▶ [BRIEF]: Exactly the lines from the start of the data below through the line containing "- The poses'" must be returned, and no others.

▶ [INFORMATION SUPPLIED]:
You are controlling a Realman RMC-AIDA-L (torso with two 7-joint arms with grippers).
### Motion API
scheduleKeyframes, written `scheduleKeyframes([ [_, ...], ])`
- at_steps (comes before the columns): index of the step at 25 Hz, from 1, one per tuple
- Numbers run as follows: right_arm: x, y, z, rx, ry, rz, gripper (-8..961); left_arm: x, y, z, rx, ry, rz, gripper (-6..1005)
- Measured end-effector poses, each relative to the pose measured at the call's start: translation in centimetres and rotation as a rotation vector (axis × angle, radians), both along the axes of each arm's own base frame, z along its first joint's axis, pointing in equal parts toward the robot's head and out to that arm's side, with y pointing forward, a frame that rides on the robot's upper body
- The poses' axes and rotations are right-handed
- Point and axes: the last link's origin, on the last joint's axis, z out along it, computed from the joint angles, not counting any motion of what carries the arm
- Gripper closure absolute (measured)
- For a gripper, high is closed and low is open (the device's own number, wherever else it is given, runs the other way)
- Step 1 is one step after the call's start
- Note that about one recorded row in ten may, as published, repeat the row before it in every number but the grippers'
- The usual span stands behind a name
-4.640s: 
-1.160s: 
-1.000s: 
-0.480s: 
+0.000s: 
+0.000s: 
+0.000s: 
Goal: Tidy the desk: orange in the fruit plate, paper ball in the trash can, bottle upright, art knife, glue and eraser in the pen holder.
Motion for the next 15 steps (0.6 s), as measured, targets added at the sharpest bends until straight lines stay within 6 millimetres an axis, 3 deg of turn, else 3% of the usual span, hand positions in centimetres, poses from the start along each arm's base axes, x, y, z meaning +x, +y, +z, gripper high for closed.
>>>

▶ [ANSWER TO THIS TASK]:
You are controlling a Realman RMC-AIDA-L (torso with two 7-joint arms with grippers).
### Motion API
scheduleKeyframes, written `scheduleKeyframes([ [_, ...], ])`
- at_steps (comes before the columns): index of the step at 25 Hz, from 1, one per tuple
- Numbers run as follows: right_arm: x, y, z, rx, ry, rz, gripper (-8..961); left_arm: x, y, z, rx, ry, rz, gripper (-6..1005)
- Measured end-effector poses, each relative to the pose measured at the call's start: translation in centimetres and rotation as a rotation vector (axis × angle, radians), both along the axes of each arm's own base frame, z along its first joint's axis, pointing in equal parts toward the robot's head and out to that arm's side, with y pointing forward, a frame that rides on the robot's upper body
- The poses' axes and rotations are right-handed

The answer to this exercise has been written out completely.